> [TASK DIRECTIONS] Print each line once more, unchanged, from the line holding "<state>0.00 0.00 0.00" to the end of the listing below.
[INPUT DATA]
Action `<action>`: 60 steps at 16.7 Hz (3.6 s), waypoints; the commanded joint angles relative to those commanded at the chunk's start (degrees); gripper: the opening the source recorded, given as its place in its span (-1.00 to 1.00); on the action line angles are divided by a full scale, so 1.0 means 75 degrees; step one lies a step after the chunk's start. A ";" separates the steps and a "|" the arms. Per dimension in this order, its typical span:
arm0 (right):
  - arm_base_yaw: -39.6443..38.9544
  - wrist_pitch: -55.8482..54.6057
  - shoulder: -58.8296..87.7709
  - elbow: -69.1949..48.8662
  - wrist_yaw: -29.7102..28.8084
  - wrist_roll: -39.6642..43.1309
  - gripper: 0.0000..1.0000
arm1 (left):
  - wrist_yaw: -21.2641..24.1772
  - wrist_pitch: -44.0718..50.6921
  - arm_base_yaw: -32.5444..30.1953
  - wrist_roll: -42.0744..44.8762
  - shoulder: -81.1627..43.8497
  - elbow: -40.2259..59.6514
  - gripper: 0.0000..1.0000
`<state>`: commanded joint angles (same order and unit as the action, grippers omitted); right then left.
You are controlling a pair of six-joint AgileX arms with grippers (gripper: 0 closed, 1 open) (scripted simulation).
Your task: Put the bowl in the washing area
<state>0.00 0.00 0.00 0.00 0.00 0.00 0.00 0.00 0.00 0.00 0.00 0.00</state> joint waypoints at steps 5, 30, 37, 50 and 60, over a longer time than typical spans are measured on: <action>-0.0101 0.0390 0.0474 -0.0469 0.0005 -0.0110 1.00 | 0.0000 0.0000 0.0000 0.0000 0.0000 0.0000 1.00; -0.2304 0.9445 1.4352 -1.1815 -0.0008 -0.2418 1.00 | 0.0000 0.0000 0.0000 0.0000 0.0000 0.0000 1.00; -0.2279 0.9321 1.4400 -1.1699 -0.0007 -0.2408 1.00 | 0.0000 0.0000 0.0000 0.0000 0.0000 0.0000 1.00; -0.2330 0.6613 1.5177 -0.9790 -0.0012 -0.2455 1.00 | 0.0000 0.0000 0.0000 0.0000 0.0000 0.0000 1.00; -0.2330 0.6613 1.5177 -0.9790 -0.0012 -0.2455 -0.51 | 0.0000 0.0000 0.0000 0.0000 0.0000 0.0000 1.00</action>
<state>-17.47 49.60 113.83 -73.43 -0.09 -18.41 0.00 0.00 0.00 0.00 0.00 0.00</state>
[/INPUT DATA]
> [RESULT]
<state>0.00 0.00 0.00 0.00 0.00 0.00 0.00 0.00 0.00 0.00 0.00 0.00</state> joint waypoints at steps 5, 30, 37, 50 and 60, over a longer time than typical spans are measured on: <action>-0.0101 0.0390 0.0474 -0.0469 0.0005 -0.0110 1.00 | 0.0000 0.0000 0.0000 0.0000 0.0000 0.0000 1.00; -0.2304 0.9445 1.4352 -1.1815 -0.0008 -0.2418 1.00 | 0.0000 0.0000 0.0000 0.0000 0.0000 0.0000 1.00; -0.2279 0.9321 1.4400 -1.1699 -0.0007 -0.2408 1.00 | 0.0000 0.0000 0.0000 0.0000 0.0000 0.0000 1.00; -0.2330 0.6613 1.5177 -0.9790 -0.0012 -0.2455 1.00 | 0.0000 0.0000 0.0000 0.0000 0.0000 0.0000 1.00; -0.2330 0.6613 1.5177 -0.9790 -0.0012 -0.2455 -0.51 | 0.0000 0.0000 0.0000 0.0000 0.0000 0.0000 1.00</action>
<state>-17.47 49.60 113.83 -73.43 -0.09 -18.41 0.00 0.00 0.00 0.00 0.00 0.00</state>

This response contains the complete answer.